• _Work to complete_: Nothing but the lines from the one showing "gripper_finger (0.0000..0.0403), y" through the final line of the data below belongs in the answer, duplicated exactly and without pictures.

• _Given information_:
▼
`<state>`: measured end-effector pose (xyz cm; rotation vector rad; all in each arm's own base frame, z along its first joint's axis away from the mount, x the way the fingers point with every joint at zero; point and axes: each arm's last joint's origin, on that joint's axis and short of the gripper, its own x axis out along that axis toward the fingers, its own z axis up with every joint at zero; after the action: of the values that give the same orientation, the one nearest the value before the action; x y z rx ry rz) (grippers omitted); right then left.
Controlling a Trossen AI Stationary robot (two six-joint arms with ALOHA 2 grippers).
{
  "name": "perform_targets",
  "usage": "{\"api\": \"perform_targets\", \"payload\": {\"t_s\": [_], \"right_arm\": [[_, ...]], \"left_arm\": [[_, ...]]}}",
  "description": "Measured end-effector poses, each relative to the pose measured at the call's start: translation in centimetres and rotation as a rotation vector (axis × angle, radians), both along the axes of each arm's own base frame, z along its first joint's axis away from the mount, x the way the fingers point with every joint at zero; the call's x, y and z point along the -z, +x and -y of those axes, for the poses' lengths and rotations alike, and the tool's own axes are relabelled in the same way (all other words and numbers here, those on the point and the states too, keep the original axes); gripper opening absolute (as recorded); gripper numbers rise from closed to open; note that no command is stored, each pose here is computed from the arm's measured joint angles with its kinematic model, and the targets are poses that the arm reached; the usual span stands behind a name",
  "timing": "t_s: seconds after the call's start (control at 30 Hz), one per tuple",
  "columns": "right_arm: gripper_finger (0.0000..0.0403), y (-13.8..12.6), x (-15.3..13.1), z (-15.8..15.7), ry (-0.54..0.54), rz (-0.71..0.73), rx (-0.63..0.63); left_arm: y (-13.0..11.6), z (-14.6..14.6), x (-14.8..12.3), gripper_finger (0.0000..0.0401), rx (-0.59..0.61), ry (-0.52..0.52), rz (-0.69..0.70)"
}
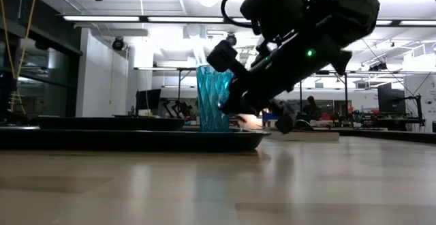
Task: Pick and place plate/cup/fork/spoon on tray
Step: Put the black spoon on the right of the black tray
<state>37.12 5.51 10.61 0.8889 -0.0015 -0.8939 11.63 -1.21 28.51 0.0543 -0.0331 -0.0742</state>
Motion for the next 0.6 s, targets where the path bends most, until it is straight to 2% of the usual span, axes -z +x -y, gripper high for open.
{"api": "perform_targets", "payload": {"t_s": [0.2,0.6], "right_arm": [[0.0000,0.6,1.3,0.8,0.021,0.038,0.010],[0.0000,0.7,1.3,1.6,0.018,0.043,0.036]], "left_arm": [[0.0,0.0,0.0,0.0000,0.001,0.000,0.000],[0.0,0.0,0.0,0.0000,0.000,0.005,0.000]]}}
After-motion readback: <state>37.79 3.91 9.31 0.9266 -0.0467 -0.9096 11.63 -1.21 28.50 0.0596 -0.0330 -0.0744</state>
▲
• _The answer_:
  "columns": "right_arm: gripper_finger (0.0000..0.0403), y (-13.8..12.6), x (-15.3..13.1), z (-15.8..15.7), ry (-0.54..0.54), rz (-0.71..0.73), rx (-0.63..0.63); left_arm: y (-13.0..11.6), z (-14.6..14.6), x (-14.8..12.3), gripper_finger (0.0000..0.0401), rx (-0.59..0.61), ry (-0.52..0.52), rz (-0.69..0.70)"
}
Task: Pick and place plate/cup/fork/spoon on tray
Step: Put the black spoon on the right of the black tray
<state>37.12 5.51 10.61 0.8889 -0.0015 -0.8939 11.63 -1.21 28.51 0.0543 -0.0331 -0.0742</state>
Motion for the next 0.6 s, targets where the path bends most, until it is straight to 2% of the usual span, axes -z +x -y, gripper high for open.
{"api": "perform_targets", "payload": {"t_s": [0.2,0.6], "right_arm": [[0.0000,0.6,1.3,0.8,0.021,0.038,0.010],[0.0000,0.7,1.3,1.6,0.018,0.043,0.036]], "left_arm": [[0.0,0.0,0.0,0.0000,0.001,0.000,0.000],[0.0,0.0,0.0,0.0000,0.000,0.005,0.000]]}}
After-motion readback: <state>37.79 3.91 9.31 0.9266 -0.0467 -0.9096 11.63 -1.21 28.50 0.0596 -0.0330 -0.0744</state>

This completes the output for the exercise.